= BRIEF =
Copy out every line of the material below, character for character, apart from the pictures.

= DATASET EXTRACT =
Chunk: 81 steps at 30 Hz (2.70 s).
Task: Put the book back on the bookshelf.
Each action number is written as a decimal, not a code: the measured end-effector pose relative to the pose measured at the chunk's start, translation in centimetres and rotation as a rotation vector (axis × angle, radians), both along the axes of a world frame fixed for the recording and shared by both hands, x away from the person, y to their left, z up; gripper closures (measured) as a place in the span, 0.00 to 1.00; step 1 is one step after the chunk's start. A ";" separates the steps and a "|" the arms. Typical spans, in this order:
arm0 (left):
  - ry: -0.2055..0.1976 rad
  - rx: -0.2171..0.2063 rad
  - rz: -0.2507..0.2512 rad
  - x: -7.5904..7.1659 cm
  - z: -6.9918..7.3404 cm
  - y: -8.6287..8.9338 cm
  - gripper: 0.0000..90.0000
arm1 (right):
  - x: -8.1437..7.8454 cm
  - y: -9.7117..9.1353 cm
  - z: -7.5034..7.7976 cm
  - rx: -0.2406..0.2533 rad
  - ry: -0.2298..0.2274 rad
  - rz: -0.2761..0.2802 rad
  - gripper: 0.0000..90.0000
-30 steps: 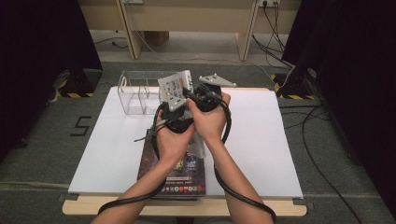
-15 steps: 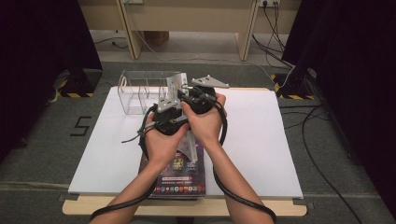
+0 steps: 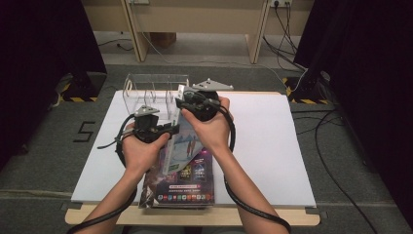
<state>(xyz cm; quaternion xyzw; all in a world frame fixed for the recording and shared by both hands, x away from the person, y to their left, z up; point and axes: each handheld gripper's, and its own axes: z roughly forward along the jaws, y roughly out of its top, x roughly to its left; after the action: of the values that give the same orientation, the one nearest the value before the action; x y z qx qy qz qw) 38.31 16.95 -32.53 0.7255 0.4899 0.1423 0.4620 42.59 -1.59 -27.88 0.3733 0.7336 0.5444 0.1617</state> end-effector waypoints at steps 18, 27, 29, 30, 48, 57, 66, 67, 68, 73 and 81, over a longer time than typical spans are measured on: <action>0.052 -0.028 -0.014 0.4 -1.9 2.9 0.83 | -0.4 -7.6 -2.1 0.041 0.058 -0.075 0.72; 0.053 -0.090 -0.009 0.9 -1.2 4.4 0.83 | -0.3 -8.5 -2.9 0.038 0.078 -0.091 0.72; 0.037 -0.083 -0.005 1.3 -0.5 4.8 0.83 | -0.3 -8.9 -3.2 0.036 0.081 -0.098 0.72; 0.030 -0.082 -0.007 1.4 -0.1 4.9 0.83 | -0.3 -9.3 -3.5 0.039 0.090 -0.104 0.72; 0.026 -0.034 0.091 5.0 4.7 9.2 0.83 | -0.4 -15.1 -7.6 -0.010 0.169 -0.210 0.73; 0.059 -0.047 0.136 6.9 6.5 10.1 0.83 | -0.6 -15.9 -9.3 -0.023 0.202 -0.224 0.73; 0.057 -0.129 0.150 9.1 7.9 9.0 0.83 | -0.8 -17.1 -11.2 -0.027 0.236 -0.245 0.73; 0.055 -0.130 0.148 9.3 8.0 8.7 0.83 | -0.8 -17.3 -11.3 -0.030 0.236 -0.247 0.73; 0.055 -0.130 0.149 9.5 8.0 8.4 0.83 | -0.9 -17.4 -11.4 -0.029 0.240 -0.251 0.73; 0.052 -0.160 0.160 10.9 8.2 7.4 0.83 | -1.0 -17.8 -12.1 -0.028 0.255 -0.254 0.73; 0.018 -0.145 0.185 13.0 8.8 5.3 0.83 | -1.0 -18.1 -12.8 -0.028 0.266 -0.257 0.73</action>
<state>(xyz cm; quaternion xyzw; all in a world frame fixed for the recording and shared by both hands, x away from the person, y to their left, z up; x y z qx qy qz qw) 51.33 22.29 -23.75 0.6431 0.5677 0.1420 0.4938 41.62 -19.74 -40.71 0.5306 0.7021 0.4548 0.1366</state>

= OUTPUT FOR THIS TASK =
Chunk: 81 steps at 30 Hz (2.70 s).
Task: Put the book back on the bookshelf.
Each action number is written as a decimal, not a code: the measured end-effector pose relative to the pose measured at the chunk's start, translation in centimetres and rotation as a rotation vector (axis × angle, radians), both along the axes of a world frame fixed for the recording and shared by both hands, x away from the person, y to their left, z up; gripper closures (measured) as a place in the span, 0.00 to 1.00; step 1 is one step after the chunk's start. A ";" separates the steps and a "|" the arms. Typical spans, in this order:
arm0 (left):
  - ry: -0.2055..0.1976 rad
  - rx: -0.2171..0.2063 rad
  - rz: -0.2507..0.2512 rad
  - x: -7.5904..7.1659 cm
  - z: -6.9918..7.3404 cm
  - y: -8.6287..8.9338 cm
  - gripper: 0.0000..90.0000
arm1 (right):
  - x: -8.1437..7.8454 cm
  - y: -9.7117..9.1353 cm
  - z: -7.5034..7.7976 cm
  - rx: -0.2406..0.2533 rad
  - ry: -0.2298..0.2274 rad
  - rz: -0.2761..0.2802 rad
  - gripper: 0.0000..90.0000
-30 steps: 
-15 steps: 
+0 steps: 
<state>(xyz cm; quaternion xyzw; all in a world frame fixed for the recording and shared by both hands, x away from the person, y to their left, z up; point and axes: each handheld gripper's, and its own axes: z roughly forward along the jaws, y roughly out of its top, x roughly to its left; after the action: of the values that give the same orientation, the one nearest the value before the action; x y z qx qy qz qw) 38.31 16.95 -32.53 0.7255 0.4899 0.1423 0.4620 42.59 -1.59 -27.88 0.3733 0.7336 0.5444 0.1617</state> end-effector waypoints at steps 18, 27, 29, 30, 48, 57, 66, 67, 68, 73 and 81, over a longer time than typical spans are measured on: <action>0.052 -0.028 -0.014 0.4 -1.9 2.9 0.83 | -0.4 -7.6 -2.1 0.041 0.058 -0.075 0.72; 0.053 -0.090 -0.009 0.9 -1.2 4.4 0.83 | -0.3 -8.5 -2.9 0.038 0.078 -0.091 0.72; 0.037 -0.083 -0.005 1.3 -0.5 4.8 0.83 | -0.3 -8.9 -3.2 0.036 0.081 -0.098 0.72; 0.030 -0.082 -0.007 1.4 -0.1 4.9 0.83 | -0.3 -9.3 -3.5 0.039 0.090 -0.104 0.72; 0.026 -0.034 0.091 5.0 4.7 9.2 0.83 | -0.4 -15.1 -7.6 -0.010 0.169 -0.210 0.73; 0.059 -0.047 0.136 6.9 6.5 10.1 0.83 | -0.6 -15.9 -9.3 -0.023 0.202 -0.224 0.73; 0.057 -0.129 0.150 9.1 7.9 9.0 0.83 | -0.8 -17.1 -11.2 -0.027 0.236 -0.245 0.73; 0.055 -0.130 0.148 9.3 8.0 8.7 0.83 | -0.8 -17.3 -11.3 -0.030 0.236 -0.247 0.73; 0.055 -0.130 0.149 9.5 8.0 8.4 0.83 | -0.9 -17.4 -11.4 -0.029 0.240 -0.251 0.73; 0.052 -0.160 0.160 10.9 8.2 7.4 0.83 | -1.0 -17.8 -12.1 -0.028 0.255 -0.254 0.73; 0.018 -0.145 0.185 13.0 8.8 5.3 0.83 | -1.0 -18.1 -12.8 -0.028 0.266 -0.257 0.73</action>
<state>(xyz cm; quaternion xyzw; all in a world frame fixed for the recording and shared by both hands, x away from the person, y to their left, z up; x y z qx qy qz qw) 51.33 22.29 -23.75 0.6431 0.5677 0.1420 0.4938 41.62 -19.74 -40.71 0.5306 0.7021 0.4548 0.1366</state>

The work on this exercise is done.